■ **What to do**
Although the data below contains pictures, output only the lines between those holding "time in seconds" and "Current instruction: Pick", inclusive, exactly and without those pictures.

■ **Given material**

----

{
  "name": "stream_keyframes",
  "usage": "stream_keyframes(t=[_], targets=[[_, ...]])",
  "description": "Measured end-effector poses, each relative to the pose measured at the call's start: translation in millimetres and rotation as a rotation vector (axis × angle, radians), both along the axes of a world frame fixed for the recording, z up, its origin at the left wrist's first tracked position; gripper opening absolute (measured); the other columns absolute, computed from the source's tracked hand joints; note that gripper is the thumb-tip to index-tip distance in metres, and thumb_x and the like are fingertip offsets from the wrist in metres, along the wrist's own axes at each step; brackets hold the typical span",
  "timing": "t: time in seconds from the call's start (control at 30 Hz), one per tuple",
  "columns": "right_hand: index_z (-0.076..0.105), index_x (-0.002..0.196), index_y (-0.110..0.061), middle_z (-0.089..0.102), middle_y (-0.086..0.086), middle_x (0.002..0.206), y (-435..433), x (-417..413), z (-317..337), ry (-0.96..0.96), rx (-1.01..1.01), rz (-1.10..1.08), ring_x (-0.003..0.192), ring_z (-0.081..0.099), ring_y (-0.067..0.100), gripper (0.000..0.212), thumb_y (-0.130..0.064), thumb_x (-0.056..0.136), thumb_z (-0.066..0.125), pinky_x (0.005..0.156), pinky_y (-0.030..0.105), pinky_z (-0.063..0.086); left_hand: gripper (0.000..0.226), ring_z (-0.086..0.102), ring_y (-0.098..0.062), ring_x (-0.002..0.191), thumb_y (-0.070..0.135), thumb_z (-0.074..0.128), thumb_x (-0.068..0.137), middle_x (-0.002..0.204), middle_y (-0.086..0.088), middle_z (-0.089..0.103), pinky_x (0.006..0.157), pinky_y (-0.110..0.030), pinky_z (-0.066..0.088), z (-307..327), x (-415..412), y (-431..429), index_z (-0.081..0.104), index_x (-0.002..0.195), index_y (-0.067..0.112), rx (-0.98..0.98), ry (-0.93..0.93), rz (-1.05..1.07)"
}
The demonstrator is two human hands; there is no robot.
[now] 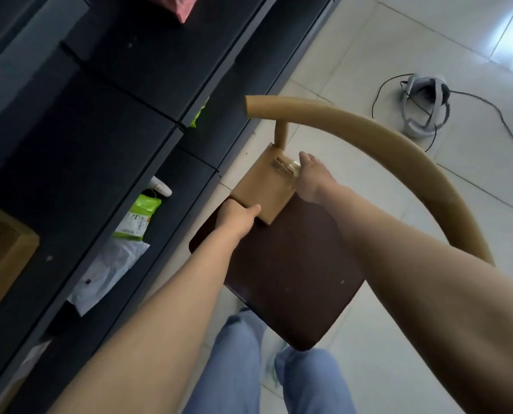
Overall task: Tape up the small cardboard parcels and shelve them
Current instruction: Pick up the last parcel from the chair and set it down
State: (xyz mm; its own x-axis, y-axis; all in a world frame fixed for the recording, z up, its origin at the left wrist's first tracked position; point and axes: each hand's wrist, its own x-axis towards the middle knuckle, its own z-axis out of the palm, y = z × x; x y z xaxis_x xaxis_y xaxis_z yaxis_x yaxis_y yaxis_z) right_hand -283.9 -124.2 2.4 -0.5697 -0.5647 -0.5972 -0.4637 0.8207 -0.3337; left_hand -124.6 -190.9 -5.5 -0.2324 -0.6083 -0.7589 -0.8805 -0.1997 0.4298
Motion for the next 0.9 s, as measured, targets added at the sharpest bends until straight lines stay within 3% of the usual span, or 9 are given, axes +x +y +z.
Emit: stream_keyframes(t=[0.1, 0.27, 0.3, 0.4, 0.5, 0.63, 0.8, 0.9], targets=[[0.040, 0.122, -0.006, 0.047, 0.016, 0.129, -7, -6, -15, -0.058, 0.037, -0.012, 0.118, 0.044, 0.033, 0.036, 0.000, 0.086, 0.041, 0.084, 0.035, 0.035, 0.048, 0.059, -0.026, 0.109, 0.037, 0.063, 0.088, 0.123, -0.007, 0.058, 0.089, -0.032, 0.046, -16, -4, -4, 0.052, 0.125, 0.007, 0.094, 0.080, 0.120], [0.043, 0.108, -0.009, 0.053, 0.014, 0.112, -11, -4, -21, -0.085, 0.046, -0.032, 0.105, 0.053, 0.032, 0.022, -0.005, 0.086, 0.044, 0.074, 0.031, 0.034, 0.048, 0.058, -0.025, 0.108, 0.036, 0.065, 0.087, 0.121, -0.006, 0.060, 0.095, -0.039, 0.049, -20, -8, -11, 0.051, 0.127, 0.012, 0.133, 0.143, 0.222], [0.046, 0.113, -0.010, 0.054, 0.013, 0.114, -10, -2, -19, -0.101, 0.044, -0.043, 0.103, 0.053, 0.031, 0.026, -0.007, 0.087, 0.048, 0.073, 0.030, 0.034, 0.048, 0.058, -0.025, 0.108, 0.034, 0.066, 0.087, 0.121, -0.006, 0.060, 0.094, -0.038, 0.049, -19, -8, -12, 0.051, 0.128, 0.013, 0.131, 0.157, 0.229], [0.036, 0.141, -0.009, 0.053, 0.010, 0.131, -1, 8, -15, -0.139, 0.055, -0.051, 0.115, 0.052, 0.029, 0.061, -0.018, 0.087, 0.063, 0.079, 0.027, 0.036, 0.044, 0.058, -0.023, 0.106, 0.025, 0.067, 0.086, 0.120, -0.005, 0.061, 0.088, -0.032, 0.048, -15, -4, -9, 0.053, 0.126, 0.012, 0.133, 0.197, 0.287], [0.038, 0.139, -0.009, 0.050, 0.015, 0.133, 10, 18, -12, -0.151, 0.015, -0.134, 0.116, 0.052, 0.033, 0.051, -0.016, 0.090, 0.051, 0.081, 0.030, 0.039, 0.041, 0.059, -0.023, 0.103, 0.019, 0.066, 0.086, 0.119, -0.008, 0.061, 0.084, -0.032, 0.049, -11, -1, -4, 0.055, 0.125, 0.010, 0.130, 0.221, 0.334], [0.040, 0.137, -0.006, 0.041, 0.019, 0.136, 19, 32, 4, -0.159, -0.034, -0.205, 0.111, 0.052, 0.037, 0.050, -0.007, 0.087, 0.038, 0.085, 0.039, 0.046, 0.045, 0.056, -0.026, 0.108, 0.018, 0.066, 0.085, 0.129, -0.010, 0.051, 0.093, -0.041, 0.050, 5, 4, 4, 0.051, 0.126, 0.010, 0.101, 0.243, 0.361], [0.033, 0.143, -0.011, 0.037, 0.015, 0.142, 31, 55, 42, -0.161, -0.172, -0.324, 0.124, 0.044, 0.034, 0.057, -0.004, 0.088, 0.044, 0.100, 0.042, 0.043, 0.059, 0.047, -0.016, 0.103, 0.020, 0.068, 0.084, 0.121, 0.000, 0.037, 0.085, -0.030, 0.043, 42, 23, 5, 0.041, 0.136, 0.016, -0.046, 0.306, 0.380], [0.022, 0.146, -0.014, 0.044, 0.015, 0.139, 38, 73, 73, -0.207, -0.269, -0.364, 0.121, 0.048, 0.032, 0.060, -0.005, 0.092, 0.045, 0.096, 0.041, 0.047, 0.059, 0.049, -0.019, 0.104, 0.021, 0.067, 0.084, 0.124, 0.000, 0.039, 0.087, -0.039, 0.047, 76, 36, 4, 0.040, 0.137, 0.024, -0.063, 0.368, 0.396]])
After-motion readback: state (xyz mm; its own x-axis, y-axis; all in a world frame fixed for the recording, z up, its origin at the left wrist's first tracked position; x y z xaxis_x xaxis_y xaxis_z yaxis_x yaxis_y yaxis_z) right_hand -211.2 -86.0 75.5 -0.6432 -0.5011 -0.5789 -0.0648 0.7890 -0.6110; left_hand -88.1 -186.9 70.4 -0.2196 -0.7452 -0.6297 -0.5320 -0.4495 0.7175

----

■ **Solution for this problem**
  "timing": "t: time in seconds from the call's start (control at 30 Hz), one per tuple",
  "columns": "right_hand: index_z (-0.076..0.105), index_x (-0.002..0.196), index_y (-0.110..0.061), middle_z (-0.089..0.102), middle_y (-0.086..0.086), middle_x (0.002..0.206), y (-435..433), x (-417..413), z (-317..337), ry (-0.96..0.96), rx (-1.01..1.01), rz (-1.10..1.08), ring_x (-0.003..0.192), ring_z (-0.081..0.099), ring_y (-0.067..0.100), gripper (0.000..0.212), thumb_y (-0.130..0.064), thumb_x (-0.056..0.136), thumb_z (-0.066..0.125), pinky_x (0.005..0.156), pinky_y (-0.030..0.105), pinky_z (-0.063..0.086); left_hand: gripper (0.000..0.226), ring_z (-0.086..0.102), ring_y (-0.098..0.062), ring_x (-0.002..0.191), thumb_y (-0.070..0.135), thumb_z (-0.074..0.128), thumb_x (-0.068..0.137), middle_x (-0.002..0.204), middle_y (-0.086..0.088), middle_z (-0.089..0.103), pinky_x (0.006..0.157), pinky_y (-0.110..0.030), pinky_z (-0.066..0.088), z (-307..327), x (-415..412), y (-431..429), index_z (-0.081..0.104), index_x (-0.002..0.195), index_y (-0.067..0.112), rx (-0.98..0.98), ry (-0.93..0.93), rz (-1.05..1.07)"
}
The demonstrator is two human hands; there is no robot.
[now] 
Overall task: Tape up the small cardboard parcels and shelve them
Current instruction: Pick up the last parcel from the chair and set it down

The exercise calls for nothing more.